Zhongye Island is the Chinese name for Thitu Island. The Philippines has a mutual defense treaty with the United States; Vietnam does not. That is the advantage for China in starting with Vietnam first. If the United States, and perhaps Japan, does not assist Vietnam in its coming war with China, then China is likely to decide that it can scrape the Filipino bases off their islands with impunity.

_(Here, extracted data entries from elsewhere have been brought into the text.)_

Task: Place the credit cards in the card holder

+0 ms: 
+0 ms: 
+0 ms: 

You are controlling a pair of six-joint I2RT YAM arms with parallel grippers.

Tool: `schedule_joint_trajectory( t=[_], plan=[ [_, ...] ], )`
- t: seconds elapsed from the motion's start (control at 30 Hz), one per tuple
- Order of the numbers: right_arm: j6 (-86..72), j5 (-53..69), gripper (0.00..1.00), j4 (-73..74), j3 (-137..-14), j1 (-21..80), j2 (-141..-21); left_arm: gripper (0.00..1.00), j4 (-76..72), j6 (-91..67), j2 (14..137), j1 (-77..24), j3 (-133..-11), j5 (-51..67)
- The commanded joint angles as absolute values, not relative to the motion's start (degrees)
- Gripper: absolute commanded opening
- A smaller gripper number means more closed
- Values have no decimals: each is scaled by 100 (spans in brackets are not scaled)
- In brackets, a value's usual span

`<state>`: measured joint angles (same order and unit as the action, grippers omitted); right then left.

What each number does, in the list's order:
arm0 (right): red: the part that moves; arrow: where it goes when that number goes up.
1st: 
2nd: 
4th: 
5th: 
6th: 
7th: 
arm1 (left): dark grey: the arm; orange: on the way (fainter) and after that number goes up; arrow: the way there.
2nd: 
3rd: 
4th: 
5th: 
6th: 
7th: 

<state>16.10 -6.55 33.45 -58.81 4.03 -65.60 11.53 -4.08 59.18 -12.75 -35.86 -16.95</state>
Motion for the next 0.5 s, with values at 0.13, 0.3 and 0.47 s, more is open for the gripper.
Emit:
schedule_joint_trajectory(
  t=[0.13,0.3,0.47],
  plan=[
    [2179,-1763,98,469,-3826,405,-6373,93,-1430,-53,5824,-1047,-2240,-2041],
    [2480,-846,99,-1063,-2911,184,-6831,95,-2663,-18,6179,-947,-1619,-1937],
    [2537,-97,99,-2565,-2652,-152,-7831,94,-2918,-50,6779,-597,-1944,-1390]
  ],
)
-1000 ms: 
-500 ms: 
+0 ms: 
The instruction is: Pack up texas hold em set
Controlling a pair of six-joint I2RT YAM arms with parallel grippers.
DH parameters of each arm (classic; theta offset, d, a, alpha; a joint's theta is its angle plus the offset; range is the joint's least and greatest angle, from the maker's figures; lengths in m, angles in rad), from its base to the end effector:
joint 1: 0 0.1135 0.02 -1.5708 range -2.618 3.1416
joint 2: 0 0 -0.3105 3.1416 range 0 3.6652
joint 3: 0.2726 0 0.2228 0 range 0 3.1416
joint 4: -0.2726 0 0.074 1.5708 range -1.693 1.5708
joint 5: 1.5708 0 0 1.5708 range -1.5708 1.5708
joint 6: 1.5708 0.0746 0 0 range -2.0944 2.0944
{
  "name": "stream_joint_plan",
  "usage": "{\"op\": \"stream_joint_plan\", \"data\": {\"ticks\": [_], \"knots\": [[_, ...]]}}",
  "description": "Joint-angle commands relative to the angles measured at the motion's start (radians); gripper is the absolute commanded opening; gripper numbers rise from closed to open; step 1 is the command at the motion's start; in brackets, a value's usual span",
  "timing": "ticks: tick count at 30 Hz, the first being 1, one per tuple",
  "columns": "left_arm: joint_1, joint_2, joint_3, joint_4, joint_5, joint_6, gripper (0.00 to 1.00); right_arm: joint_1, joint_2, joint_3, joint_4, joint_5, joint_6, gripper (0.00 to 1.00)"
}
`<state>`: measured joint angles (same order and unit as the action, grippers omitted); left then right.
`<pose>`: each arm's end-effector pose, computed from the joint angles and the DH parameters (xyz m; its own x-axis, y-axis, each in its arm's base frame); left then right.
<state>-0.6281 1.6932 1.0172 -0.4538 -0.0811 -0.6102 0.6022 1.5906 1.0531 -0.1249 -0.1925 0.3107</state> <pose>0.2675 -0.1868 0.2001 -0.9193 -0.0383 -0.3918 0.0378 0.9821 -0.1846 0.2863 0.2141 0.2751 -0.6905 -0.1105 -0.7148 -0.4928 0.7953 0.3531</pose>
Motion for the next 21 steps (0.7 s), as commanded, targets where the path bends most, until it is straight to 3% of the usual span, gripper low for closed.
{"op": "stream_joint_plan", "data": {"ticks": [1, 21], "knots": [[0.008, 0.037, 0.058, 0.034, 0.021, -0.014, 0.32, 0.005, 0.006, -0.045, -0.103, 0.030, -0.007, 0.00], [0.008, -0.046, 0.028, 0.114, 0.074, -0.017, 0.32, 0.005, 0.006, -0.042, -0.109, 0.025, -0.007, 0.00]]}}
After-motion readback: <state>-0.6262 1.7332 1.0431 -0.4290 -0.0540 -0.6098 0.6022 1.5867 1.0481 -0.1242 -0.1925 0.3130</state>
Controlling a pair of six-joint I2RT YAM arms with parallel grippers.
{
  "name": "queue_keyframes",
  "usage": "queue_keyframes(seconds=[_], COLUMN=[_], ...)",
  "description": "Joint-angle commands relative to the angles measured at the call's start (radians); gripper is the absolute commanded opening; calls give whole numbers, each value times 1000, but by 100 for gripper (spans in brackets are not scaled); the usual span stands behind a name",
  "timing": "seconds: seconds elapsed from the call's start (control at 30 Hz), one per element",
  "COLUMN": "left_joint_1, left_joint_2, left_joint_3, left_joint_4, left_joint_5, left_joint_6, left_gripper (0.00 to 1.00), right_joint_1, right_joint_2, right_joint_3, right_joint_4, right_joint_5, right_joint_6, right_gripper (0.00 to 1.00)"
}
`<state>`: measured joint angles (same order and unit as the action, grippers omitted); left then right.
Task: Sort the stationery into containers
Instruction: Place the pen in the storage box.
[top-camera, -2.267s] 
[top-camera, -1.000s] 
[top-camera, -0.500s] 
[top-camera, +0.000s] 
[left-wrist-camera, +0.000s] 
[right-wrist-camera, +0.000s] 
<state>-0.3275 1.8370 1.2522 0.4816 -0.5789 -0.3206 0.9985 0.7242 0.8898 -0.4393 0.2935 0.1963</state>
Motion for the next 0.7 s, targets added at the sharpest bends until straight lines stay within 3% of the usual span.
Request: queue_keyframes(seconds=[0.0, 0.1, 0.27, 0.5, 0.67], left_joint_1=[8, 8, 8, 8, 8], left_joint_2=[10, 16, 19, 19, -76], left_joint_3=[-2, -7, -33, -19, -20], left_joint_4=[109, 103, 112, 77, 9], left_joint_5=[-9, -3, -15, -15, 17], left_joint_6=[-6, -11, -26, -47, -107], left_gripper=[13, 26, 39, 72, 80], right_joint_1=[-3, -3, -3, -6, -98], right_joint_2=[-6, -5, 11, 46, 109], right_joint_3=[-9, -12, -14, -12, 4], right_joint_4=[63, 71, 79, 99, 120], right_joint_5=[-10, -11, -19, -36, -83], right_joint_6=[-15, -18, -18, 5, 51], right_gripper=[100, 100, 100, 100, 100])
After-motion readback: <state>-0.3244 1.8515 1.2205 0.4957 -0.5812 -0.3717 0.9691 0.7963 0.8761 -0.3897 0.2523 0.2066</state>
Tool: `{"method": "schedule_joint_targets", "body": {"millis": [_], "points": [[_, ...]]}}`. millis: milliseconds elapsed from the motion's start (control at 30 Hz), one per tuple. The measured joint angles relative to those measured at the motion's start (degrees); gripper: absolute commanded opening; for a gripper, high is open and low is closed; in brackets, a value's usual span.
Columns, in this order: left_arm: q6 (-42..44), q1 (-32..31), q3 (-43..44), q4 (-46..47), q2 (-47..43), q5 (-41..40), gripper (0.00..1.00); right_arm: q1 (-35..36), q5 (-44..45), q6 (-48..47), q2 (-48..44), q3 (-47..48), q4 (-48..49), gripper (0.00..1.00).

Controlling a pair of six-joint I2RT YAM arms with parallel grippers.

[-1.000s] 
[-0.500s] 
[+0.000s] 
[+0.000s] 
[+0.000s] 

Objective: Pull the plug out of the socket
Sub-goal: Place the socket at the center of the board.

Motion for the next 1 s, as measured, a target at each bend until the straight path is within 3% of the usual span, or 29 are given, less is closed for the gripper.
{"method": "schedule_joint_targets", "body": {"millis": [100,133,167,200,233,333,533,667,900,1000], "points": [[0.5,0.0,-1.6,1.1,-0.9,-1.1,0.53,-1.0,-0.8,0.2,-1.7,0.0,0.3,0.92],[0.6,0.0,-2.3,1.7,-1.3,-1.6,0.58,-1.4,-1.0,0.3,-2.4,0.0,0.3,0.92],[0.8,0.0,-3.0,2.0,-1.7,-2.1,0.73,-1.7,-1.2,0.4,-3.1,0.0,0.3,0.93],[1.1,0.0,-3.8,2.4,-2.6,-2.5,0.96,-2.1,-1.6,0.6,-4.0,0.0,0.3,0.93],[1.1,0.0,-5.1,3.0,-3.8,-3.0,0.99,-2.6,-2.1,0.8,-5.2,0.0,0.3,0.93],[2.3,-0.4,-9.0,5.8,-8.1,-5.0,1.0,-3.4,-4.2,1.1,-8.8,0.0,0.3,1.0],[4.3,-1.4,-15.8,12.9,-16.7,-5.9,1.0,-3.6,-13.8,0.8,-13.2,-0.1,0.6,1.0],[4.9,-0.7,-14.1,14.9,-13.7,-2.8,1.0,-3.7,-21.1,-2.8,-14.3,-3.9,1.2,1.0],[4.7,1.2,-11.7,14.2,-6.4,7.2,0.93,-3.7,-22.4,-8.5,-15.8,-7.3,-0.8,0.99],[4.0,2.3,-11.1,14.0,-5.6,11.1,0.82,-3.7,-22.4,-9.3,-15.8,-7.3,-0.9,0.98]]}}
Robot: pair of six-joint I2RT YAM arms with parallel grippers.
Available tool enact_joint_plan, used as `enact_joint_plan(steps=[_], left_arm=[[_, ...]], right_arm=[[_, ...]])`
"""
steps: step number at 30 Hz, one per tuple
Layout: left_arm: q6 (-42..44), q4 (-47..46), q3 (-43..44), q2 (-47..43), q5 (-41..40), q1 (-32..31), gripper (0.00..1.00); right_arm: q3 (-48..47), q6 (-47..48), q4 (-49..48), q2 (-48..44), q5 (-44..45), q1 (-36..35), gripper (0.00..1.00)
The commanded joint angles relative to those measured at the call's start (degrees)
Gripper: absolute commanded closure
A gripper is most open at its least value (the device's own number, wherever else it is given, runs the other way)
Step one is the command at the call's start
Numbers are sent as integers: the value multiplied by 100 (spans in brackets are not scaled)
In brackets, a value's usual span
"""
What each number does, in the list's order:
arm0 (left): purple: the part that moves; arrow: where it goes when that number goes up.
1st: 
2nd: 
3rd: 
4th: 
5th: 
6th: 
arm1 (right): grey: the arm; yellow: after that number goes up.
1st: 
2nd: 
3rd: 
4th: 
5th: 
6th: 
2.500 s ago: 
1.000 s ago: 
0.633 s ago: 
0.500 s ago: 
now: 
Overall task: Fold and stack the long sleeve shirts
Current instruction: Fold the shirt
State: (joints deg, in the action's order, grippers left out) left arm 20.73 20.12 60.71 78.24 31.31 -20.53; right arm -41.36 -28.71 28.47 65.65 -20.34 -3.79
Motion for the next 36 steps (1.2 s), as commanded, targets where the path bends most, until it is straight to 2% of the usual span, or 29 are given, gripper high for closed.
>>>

Vietnam understands what is at stake in the South China Sea. China claims 90% of the South China Sea as part of its city of Sansha. Once enforcement is established, ships and aircraft wanting to cross the South China Sea would have to ask China’s permission first. Vietnamese ships sailing from Haiphong would have to hug the Vietnamese coast almost all the way down to the equator before heading east to avoid the zone. It would add 3,500 km to the shipping distance between Haiphong and Japan, for instance. What was open ocean to their east will become a Chinese lake. It will be a great insult and impediment to the Vietnamese people. That is the precise intention.
After Vietnam will most likely come Japan. Rig HD-981, China’s “mobile national territory,” will be moved to a site in Japan’s EEZ north of the Senkakus, equidistant between the Chinese Shuimen airbase and the Japanese and US airbases on Okinawa. This will be an intolerable insult to the Japanese, but a certain US president might decide that, as no land area is involved, the United States-Japan mutual defense treaty does not apply. China will wear down the Japanese forces and then invade the Senakaku and Yaeyama Islands. If successful in taking them, China will then extend its ADIZ to at least 300 km east of the Yaeyama Islands, isolating Japan from the rest of Asia.
All the countries of East Asia know that once Vietnam is defeated, their turn will come. They will effectively become vassal states under the Chinese jackboot.
What can be done? The best solution is to break the sequential Chinese battle plan. Japan and Vietnam would be well advised to have their own mutual defense treaty so that China is taking on everybody at once instead of one at a time. For Japan that means fighting China sometime later this year perhaps instead of in 2015 or 2016. Nevertheless, taking on China and keeping East Asia free is best done as a joint effort. By 2015 there may not be anyone left to fight alongside them.
David Archibald, a Visiting Fellow at the Institute of World Politics in Washington, D.C., is the author of Twilight of Abundance: Why Life in the 21st Century Will Be Nasty, Brutish, and Short (Regnery, 2014).